Onion prices fall 300% in 4 months, wholesale inflation eases
Onion prices cooling off as much as 300 per cent in January helped India's wholesale price-based inflation ease to an eight-month low, government data showed on Friday. Onion inflation has fallen to a little over 6 per cent in January after touching 336 per cent in September last year and is at a near one-and-a-half year low.
The wholesale price index (WPI), long regarded as India's main inflation measure, rose 5.05 per cent last month, compared to a rise of 6.16 per cent in December. A Reuters poll of economists had expected inflation to jump 5.80 per cent in January.
Potato inflation also eased to 22 per cent from 55 per cent in December.
However, core WPI inflation inched up to 3 per cent last month, which analysts said was its highest level since April 2013, which is likely to have Reserve bank of India (RBI) Governor Raghuram Rajan worried.
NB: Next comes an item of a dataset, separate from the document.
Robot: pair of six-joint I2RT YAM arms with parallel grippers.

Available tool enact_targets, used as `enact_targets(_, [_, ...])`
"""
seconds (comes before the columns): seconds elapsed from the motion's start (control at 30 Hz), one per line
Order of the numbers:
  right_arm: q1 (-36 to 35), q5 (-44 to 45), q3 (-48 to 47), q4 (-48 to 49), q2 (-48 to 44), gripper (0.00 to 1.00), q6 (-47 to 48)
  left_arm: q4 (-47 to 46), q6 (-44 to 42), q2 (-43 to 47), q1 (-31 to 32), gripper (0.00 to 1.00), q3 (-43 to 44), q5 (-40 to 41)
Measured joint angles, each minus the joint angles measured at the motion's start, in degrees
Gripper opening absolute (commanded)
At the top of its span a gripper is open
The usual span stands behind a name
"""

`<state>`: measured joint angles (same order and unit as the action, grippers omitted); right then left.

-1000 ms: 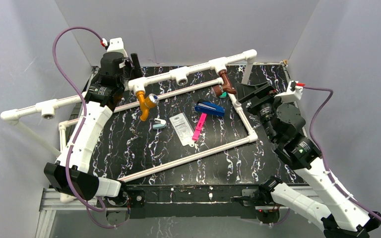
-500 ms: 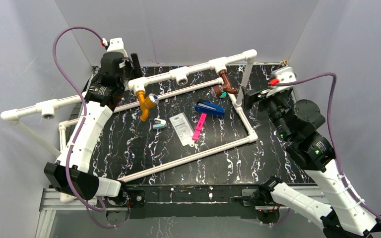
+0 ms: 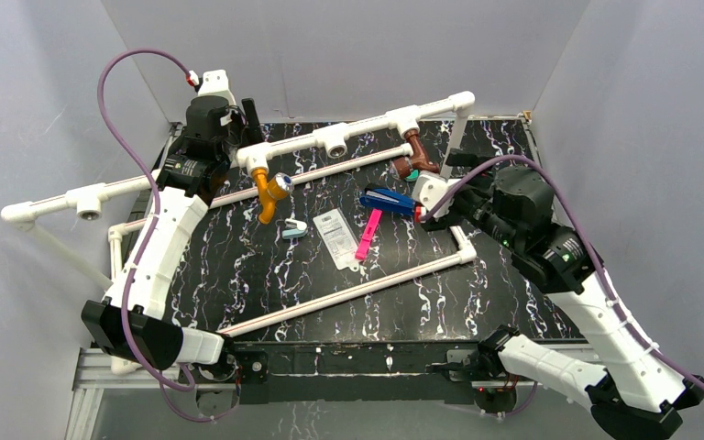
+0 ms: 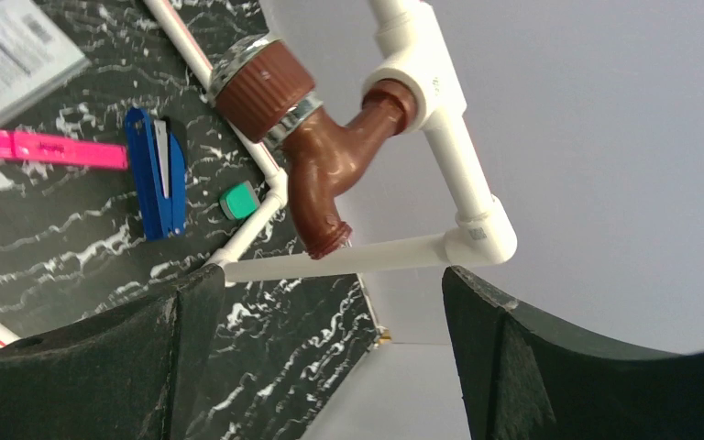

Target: Install the water faucets

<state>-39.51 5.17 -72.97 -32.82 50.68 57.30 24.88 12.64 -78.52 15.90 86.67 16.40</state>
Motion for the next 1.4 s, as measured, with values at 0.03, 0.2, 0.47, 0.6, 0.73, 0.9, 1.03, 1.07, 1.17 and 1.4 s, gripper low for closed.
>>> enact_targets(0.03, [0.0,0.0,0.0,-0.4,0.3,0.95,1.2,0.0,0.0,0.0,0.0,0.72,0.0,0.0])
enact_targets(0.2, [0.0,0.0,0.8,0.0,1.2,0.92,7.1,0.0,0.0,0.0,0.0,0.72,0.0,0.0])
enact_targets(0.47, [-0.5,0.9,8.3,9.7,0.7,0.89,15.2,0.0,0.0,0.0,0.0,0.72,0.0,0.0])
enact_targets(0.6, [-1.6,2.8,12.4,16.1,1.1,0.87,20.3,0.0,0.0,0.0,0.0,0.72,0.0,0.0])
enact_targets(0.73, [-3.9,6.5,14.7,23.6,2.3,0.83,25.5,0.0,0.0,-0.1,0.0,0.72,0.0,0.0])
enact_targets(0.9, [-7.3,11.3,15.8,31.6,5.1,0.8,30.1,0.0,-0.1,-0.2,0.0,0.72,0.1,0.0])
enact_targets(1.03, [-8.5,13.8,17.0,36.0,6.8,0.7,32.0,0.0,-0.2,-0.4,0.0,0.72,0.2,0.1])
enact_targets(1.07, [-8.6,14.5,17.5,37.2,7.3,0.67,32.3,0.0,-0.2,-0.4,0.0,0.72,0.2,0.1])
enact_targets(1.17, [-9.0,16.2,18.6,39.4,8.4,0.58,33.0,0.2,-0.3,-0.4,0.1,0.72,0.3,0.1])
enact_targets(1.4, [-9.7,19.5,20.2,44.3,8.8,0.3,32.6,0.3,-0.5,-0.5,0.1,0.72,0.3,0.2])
"...the euphoria over the moderation in the headline number needs to be balanced by the core inflation number which has inched up," said Siddhartha Sanyal, India economist at Barclays.
Persistently high inflation prompted Dr Rajan to raise interest rates last month, the third hike since September, even though economic growth has been stuck below 5 per cent for the past four quarters.
Friday's data comes days after easing food prices helped retail inflation ease to a two-year low of 8.79 per cent in January.